NOTULA – Bila tidak menyelesaikan persoalan mendasarnya, kebijakan Jokowi menghentikan ekspor bahan baku minyak goreng atau Crude Palm Oil (CPO) tidak akan tidak efektif.

Menurut Direktur Eksekutif Oversight of Indonesia’s Democratic Policy, Satyo Purwanto, alih-alih menghentikan ekspor, Presiden Joko Widodo seharusnya mengambil kembali pabrik sawit dan penguasaan kebun sawit dari para pengusaha nakal dan pelaku pembakaran lahan, selanjutnya diserahkan kepada BUMN.

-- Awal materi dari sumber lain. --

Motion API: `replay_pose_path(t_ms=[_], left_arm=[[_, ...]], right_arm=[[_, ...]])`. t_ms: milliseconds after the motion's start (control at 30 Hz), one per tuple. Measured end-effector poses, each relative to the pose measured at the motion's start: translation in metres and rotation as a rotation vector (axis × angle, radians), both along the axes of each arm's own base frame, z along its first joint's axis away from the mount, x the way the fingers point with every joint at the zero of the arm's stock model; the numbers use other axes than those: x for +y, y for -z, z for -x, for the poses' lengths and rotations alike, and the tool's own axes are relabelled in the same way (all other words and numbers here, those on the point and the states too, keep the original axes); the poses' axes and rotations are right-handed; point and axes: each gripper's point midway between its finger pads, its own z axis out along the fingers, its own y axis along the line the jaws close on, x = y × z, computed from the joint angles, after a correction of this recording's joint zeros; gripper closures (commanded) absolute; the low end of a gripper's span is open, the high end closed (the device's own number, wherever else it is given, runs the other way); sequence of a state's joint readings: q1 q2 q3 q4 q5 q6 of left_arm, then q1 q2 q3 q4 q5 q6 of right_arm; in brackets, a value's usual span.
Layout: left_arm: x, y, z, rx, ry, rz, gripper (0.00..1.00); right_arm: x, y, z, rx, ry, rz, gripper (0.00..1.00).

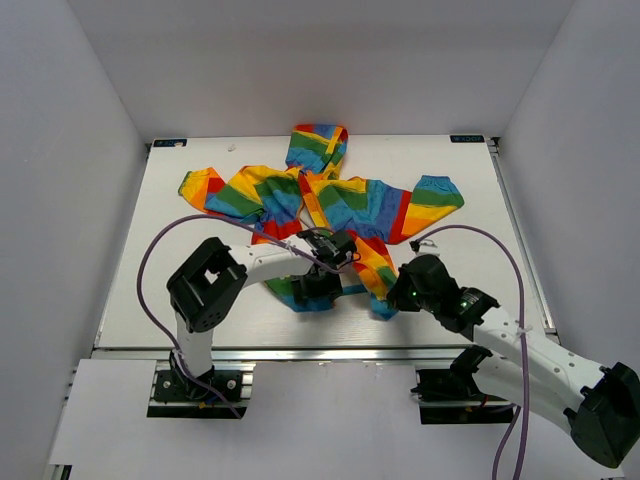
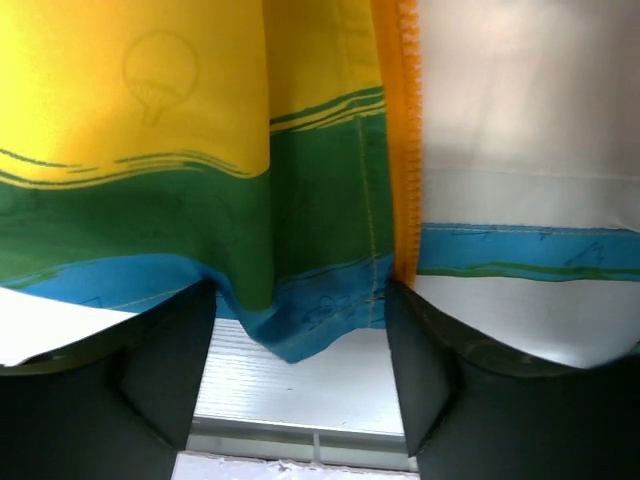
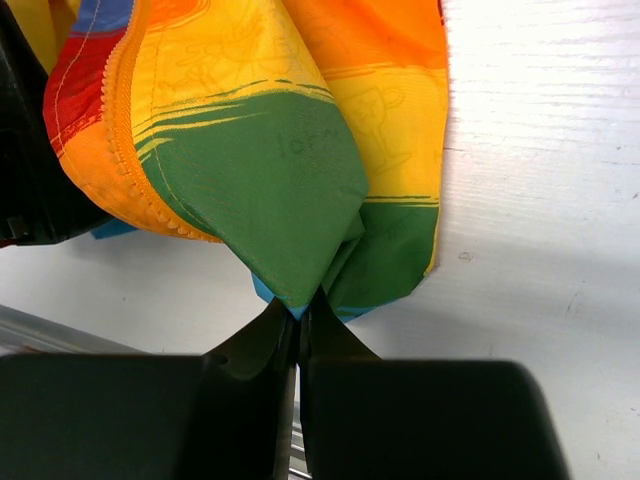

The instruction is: Zip up the jacket

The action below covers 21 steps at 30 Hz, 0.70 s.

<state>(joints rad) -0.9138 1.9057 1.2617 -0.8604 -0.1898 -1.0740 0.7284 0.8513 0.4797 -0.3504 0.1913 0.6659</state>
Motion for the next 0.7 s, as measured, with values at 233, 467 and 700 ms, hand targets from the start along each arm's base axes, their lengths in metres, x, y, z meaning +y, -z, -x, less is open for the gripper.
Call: replay_pose_path(t_ms=[233,467,700], left_arm=[[-0.005,0.002,-0.003,-0.004,0.001,0.001,0.85],[-0.006,0.001,-0.004,-0.019,0.007,0.008,1.0],[0.003,-0.007,-0.002,-0.126,0.091,0.104,1.0]], right_arm=[[-0.005,-0.002,-0.003,-0.018,0.031,0.009,1.0],[-0.006,0.001,-0.003,-0.013,0.034,0.017,1.0],[0.013,-0.005,0.001,-0.047,-0.084,-0.059,1.0]])
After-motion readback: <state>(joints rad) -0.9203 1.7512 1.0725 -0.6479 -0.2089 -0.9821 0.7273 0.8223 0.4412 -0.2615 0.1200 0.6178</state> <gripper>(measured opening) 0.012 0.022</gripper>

“Bagaimana mungkin pemerintah dapat mengendalikan stok, harga, dan distribusi minyak goreng, jika ke semua elemen itu tidak dalam kendali pemerintah,” tegas Satyo, seperti dikutip dari rmol.id, Senin (25/4/22).

Dia juga mengatakan, stok, harga, dan distribusi minyak goreng saat ini sudah dikendalikan kartel. Sehingga untuk menghentikan ekspor diyakini sulit berjalan efektif terutama dalam upaya menekan harga minyak goreng.

“Jadi, yang mesti dilakukan Jokowi adalah mengambil kembali pabrik kelapa sawit dan penguasaan kebun sawit oleh para pengusaha nakal dan pelaku pembakaran lahan, selanjutnya diserahkan kepada negara dan dikelola oleh BUMN,” pungkas Satyo.